2) Mediasi (Mediation)
Mediasi adalah metode penyelesaian yang dilakukan dengan sukarela, tanpa
paksaan dengan dibantu mediator yang ditunjuk oleh para pihak, namun mediator
tersebut tidak memiliki kekuatan apapun untuk memutus, ia hanya berfungsi untuk
mencari jalan tengah, jadi keputusan akhir dan eksekusi tetap ada dipara pihak.
Mediasi adalah metode pemecahan masalah dimana pihak luar yang tidak
memihak (impartial) dan netral bekerja dengan pihak yang bersengketa untuk
membantu mereka memperoleh kesepakatan kontrak dengan memuaskan.

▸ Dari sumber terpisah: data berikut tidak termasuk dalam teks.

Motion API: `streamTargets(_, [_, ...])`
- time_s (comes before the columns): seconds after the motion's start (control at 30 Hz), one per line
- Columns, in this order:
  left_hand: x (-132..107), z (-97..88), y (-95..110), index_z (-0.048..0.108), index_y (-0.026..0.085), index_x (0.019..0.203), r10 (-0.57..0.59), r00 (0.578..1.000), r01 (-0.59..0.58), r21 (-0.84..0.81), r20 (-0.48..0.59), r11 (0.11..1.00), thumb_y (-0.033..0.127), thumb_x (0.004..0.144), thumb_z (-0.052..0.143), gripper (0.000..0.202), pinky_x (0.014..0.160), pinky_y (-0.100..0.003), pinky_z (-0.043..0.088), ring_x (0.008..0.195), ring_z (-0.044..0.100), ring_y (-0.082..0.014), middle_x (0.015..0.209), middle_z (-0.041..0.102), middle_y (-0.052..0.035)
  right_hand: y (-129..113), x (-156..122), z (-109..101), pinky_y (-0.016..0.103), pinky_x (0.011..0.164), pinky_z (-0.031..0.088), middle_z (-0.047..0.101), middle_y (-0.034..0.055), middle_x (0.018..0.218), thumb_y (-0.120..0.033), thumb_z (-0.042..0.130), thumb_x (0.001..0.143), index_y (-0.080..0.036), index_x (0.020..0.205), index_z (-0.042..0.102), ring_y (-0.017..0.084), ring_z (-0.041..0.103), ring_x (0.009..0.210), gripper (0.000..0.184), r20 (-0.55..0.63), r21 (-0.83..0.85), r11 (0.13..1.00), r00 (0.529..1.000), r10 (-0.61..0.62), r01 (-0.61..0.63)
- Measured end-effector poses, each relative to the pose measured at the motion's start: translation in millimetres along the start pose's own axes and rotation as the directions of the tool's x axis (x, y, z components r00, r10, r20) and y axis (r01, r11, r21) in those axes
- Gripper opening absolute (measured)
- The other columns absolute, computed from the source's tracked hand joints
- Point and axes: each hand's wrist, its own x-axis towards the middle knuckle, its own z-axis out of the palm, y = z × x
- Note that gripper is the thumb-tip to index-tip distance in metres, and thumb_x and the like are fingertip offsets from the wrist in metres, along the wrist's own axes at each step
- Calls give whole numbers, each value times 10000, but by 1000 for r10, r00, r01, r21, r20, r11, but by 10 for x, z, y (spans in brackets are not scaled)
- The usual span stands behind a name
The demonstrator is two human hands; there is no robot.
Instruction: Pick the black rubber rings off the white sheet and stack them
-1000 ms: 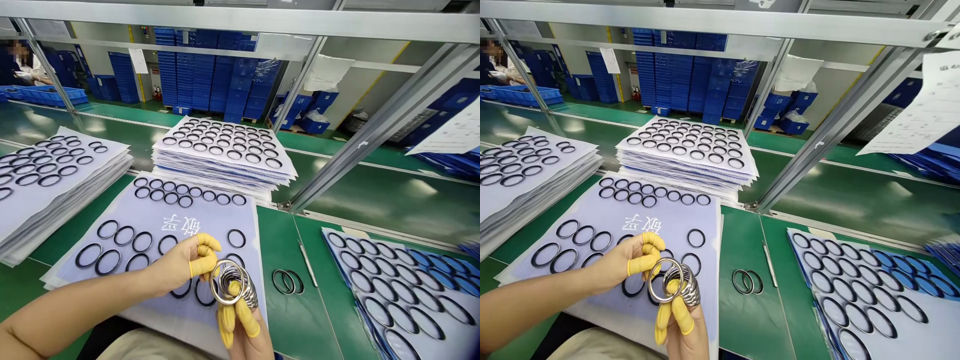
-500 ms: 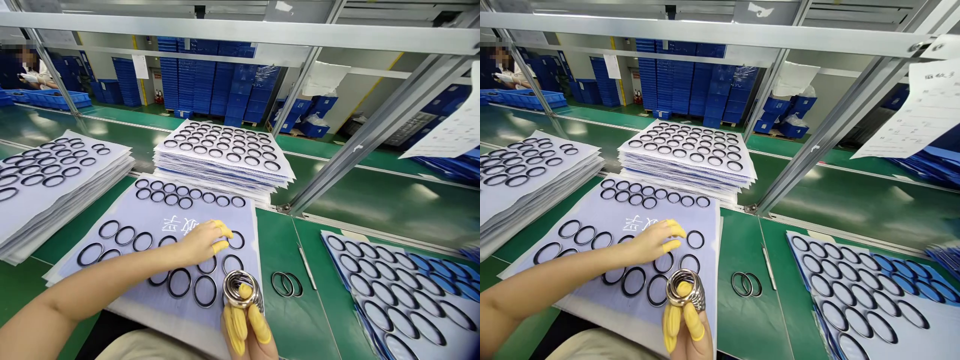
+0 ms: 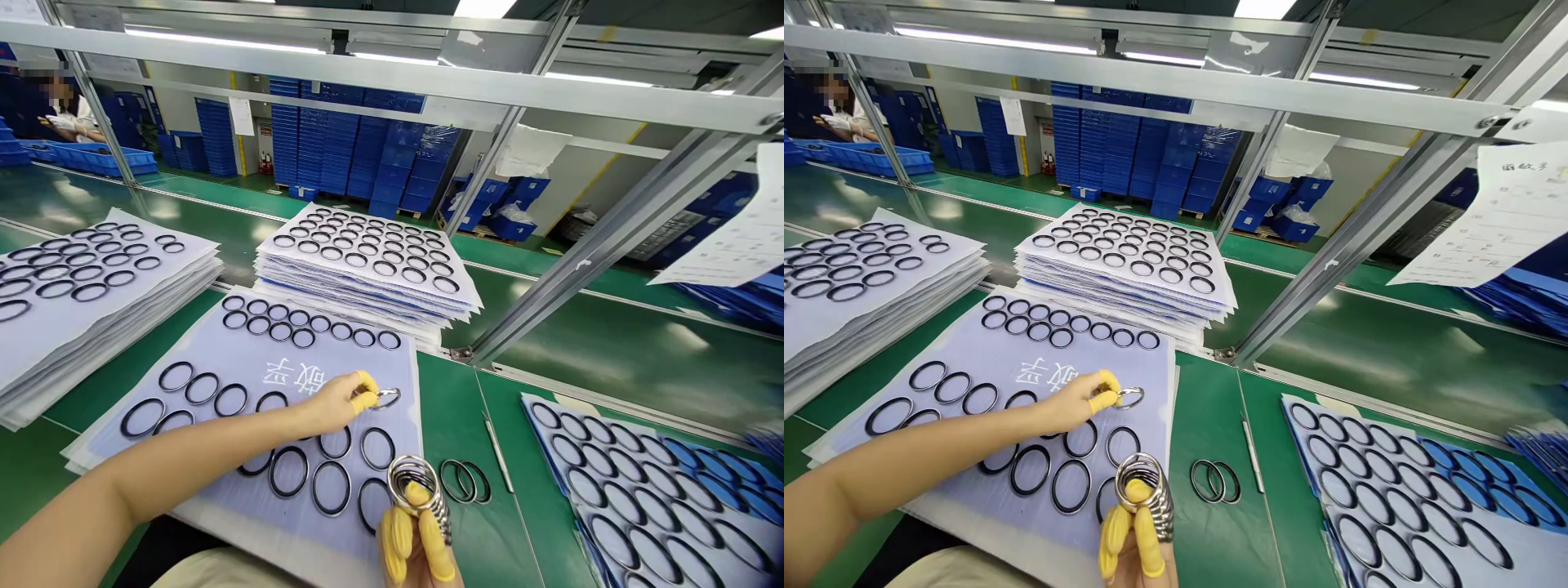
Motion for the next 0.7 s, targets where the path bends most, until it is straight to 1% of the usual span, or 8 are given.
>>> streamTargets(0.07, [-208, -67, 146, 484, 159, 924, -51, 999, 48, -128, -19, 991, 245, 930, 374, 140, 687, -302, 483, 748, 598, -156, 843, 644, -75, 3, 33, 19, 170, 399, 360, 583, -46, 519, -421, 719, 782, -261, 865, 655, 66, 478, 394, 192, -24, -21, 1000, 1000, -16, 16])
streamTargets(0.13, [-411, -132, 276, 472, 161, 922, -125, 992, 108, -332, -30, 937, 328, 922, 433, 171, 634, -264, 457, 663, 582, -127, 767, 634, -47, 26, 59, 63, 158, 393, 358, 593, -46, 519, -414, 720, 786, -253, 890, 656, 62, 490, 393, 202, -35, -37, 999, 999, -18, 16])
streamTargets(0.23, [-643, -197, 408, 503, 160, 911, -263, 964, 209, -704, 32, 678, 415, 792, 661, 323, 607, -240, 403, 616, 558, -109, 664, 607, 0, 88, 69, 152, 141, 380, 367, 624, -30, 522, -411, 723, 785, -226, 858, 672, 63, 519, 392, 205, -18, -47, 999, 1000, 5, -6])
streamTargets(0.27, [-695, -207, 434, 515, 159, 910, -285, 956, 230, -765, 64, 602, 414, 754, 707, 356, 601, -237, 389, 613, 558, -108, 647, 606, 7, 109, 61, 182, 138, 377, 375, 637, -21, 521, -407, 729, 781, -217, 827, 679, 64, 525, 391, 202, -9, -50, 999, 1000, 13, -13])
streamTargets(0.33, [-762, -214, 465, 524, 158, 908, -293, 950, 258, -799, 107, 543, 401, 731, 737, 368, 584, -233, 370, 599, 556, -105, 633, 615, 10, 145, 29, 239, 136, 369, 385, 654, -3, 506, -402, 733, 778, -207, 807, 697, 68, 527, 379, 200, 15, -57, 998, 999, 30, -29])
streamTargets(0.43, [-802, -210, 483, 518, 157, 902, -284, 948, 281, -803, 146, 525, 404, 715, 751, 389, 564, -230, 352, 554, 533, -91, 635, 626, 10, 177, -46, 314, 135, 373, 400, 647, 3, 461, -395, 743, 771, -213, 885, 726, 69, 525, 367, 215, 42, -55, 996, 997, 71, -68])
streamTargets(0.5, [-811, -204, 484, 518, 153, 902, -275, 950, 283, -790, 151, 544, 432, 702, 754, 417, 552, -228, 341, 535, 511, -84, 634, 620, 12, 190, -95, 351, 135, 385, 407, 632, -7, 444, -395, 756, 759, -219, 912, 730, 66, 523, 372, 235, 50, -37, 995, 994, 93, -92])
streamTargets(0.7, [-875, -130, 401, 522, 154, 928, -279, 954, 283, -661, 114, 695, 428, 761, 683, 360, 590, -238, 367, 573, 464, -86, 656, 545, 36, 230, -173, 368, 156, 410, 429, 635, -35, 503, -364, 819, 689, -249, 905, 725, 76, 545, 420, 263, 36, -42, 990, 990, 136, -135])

Berbeda
dengan hakim atau arbiter, mediator tidak mempunyai wewenang untuk
memutuskan sengketa diantara para pihak, namun dalam hal ini para pihak
menguasakan kepada mediator untuk membantu mereka menyelesaikan persoalan-
persoalan diantara mereka.
Karakteristik mediasi mengandung unsur sebagai berikut:
a) Mediasi adalah suatu proses penyelesaian sengketa berdasarkan
perundingan secara sukarela.
b) Mediator terliat dan diterima oleh para pihak yang ersengketa didalam
perundingan.
c) Mediator bertugas membantu para pihak yang bersengketa untuk mencari
penyelesaian bersama.
d) Mediator tidak mempunyai kewenangan membuat keputusan selama
perundingan berlangsung.
e) Tujuan mediasi adalah untuk mencapai dan menghasilkan kesepakatan yang
dapat diterima pihak-pihak yang bersengketa guna mengakhiri sengketa.

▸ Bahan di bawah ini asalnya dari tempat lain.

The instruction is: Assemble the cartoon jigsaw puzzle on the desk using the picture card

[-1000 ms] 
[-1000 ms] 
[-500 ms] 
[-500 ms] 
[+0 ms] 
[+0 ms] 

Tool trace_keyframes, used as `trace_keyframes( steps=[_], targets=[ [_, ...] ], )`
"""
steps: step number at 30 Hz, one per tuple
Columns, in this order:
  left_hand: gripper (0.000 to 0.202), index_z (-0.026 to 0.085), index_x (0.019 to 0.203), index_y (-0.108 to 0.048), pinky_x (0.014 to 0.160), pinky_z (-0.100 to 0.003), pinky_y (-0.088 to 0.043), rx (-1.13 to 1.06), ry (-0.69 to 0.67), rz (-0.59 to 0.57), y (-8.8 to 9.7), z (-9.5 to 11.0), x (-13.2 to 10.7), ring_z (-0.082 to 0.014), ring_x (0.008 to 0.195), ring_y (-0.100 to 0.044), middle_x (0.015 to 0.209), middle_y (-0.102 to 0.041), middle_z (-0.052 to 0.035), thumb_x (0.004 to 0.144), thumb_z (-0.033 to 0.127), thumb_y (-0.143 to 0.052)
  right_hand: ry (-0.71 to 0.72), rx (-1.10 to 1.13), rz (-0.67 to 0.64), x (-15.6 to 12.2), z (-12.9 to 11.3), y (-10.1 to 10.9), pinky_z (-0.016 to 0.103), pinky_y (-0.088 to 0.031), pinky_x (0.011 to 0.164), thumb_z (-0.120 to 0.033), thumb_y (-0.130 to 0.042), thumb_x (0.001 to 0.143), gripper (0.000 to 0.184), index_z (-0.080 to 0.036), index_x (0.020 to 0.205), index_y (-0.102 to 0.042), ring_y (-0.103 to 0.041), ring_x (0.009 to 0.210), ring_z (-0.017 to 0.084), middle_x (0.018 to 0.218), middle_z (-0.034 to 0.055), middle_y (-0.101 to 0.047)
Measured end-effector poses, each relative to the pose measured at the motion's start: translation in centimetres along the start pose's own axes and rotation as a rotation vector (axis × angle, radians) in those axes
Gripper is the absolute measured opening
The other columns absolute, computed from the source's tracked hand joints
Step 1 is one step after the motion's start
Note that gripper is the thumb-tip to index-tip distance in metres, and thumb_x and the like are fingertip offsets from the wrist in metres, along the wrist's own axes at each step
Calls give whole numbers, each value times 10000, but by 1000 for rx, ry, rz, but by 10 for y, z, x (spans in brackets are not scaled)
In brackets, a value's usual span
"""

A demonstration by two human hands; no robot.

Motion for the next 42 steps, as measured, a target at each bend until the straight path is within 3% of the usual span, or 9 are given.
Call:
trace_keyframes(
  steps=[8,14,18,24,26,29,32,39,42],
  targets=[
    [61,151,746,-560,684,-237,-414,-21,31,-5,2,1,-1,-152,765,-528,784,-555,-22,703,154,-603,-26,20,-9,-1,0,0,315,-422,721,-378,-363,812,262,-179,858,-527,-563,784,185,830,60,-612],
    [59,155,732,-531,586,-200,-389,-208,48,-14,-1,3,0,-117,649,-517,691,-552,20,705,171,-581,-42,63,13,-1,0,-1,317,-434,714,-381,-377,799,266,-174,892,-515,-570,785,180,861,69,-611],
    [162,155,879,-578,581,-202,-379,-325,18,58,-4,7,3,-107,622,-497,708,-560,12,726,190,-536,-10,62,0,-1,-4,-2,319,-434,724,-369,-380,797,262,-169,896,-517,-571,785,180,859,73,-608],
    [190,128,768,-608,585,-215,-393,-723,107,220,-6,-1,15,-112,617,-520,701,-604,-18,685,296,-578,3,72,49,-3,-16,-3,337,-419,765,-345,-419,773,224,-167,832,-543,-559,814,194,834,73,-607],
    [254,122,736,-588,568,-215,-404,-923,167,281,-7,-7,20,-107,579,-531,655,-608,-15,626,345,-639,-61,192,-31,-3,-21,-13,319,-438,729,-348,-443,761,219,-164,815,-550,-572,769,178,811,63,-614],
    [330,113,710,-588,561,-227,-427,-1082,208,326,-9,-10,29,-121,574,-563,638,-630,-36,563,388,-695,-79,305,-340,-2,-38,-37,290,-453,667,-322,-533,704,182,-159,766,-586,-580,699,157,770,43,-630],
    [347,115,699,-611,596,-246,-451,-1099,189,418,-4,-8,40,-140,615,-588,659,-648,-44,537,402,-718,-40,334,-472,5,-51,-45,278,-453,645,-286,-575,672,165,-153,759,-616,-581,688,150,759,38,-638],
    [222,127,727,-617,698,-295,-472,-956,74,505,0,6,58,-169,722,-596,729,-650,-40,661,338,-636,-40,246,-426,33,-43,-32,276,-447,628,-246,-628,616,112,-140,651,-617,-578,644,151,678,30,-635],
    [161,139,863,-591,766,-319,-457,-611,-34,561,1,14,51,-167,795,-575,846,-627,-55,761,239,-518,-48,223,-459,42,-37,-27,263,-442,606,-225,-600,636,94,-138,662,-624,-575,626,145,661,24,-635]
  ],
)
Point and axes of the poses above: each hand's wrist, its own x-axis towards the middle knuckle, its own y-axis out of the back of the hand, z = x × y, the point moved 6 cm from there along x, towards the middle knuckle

3) Konsiliasi (Conciliation)
Seperti halnya mediasi, konsiliasi (conciliation) juga merupakan suatu
proses penyelesaian sengketa diantara para pihak dengan melibatkan pihak ketiga
yang netral dan tidak memihak.
Biasanya konsiliasi mengacu pada suatu proses yang mana pihak ketiga
bertindak sebagai pihak yang mengirimkan suatu penawaran penyelesaian antara
para pihak tetapi perannya lebih sedikit dalam proses konsiliasi dibandingkan
dengan mediator.
Sepert juga mediator, tugas dari konsiliator hanyalah sebagai pihak
fasilitator untuk melakukan komunikasi diantara pihak sehingga dapat diketemukan
solusi oleh para pihak sendiri.
Pihak konsiliator hanya melakukan tindakan-tindakan seperti mengatur
waktu dan tempat pertemuan para pihak, mengarahkan subjek pembicaraan,
memawa pesan dari satu pihak kepada pihak lain jika pesan tersebut tidak mungkin
disampaikan langsung atau tidak mau bertemu muka langsung, dan lain-lain.

4) Penilaian Ahli (Expert Appraisal)


Penilaian ahli merupakan salah satu mekanisme penyelesaian sengketa
diluar pengadilan (pasal 1 angka 10 UU Nomor 30 Tahun 1999). Penilaian ahli
adalah suatu proses yang menghasilkan pendapat objektif, independen, dan tidak
memihak atas fakta atau isu yang diperselisihkan, oleh seorang ahli yang ditunjuk
oleh para pihak yang bersengketa, dimana pendapat para ahli bersifat final dan
mengikat sesuai persetujuan para pihak. Dalam pasal 52 Undang-Undang Nomor
30 Tahun 1999 dinyatakan para pihak dalam suatu perjanjian berhak untuk
memohon pendapat yang mengikat dari lembaga arbitrase atas hubungan hukum
tertentu dari suatu perjanjian.

Referensi:

Saliman, Abdul R. 2016. Hukum Bisnis Untuk Perusahaan. Jakarta:Prenadamedia Group.